Database performance considerations

If Splunk DB Connect retrieves a large amount of data from your database, it might affect your database performance, especially for the initial run. Subsequent runs of the same query might have less impact, as the database might cache results and only retrieve new data since the previous run of the query.

Performance considerations in distributed environments

To use Splunk DB Connect in a distributed search environment, including search head clusters, you must determine the planned use cases. For ad hoc, interactive usage of database connections by live users, install the app on search heads. For scheduled indexing from databases and output of data to databases, install the app on heavy forwarders.

When planning a large DB Connect deployment, the ideal configuration for your needs can depend on a number of factors, including:

Total number of Forwarders in the deployment, and the hardware specifications of each.
Total expected data volume to transfer.
Number of database inputs per Forwarder.
Dataset size, per input, per interval.
Execution Frequency, the interval length between a database input's separate executions.
Fetch size (Not all JDBC drivers use this parameter for returning result sets).
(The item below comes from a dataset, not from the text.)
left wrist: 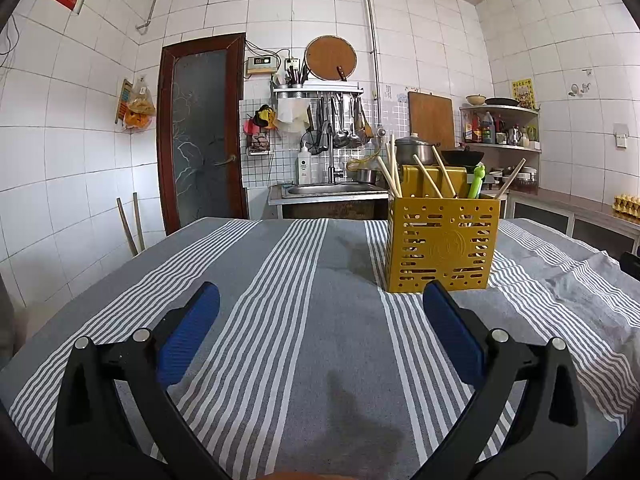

Overloading the system can lead to data loss, so performance measurement and tuning can be critical. Use performance expections as the reference to plan your deployment, and monitor expected data returns for loss conditions.

Performance expectations

This section provides measured throughput data achieved under certain operating conditions. Use the information here as a basis for estimating and optimizing the DB Connect throughput performance in your own production environment. As performance might vary based on user characteristics, application usage, server configurations, and other factors, Splunk can't guarantee specific performance results.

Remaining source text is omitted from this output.